Para brindar o leitor com um pouco de história e enriquecer a trama, Jô se utiliza de personagens e acontecimentos reais. Estão ali citados, para demarcar o período, o então presidente Getúlio Vargas, a revista O Cruzeiro e Assis Chateaubriand, entre outros. O assassino em série é um bon vivant de cultura elevadíssima – uma “desculpa” para o escritor descrever a música de Wagner e a importância artística e cultural das belas óperas apresentadas no Theatro Municipal, por exemplo – e em certos momentos o leitor se compadece de sua forma mísera de viver e carregar o fardo que é sua debilidade psicológica.

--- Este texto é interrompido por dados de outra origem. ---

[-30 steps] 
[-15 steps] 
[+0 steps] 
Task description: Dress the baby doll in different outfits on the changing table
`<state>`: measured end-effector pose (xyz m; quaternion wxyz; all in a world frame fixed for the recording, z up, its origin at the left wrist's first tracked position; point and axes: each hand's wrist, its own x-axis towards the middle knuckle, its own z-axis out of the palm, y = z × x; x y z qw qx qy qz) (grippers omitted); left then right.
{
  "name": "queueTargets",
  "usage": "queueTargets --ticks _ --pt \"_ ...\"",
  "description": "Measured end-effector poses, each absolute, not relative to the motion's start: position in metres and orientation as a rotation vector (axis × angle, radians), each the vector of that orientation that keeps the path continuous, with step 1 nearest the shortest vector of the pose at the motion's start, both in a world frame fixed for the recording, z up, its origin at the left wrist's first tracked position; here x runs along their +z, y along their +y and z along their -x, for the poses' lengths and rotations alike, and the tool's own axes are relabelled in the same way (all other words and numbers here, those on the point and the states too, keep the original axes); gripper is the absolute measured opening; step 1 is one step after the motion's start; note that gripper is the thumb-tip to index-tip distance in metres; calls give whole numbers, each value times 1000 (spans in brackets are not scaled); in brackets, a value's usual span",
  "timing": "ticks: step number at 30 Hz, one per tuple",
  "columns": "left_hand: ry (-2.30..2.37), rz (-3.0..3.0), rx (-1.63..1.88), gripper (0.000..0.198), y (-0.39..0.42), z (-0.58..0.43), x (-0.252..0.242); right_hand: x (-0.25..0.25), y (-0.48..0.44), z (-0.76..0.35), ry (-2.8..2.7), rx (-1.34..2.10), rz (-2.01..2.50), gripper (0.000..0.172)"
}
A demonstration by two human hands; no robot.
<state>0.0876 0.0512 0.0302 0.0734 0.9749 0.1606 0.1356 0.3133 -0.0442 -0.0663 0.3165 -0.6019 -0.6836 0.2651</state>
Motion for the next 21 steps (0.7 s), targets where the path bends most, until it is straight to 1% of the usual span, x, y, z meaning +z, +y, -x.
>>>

O detetive Tobias Esteves é um português radicado no Brasil e, como é comum em romances policiais, é excêntrico e tem aquela áurea superior dos detetives. Ele, juntamente com o delegado Noronha, o atrapalhado soldado Calixto e a bela repórter da revista O Cruzeiro, Diana, irão desvendar esse mistério.

Como os crimes são acompanhados de belas receitas de doces e salgados portugueses, Luis Fernando Veríssimo, que faz uma apresentação da obra na contracapa, diz: “só se pode dizer que a trama deixará você, ao mesmo tempo, horrorizado e com fome”. Eu, sem a licença poética e o tom publicitário do Veríssimo, te digo: é de embrulhar o estômago, mas mesmo assim você só sossegará depois de ler a última frase!

Parece que Jô Soares já marcou seu estilo na literatura: assassinatos em série. Isto porque em O Xangô de Baker Street (que eu ainda não li, mas já várias resenhas e comentários), Assassinatos na Academia Brasileira de Letras e agora em As Esganadas é este o cerne de suas obras.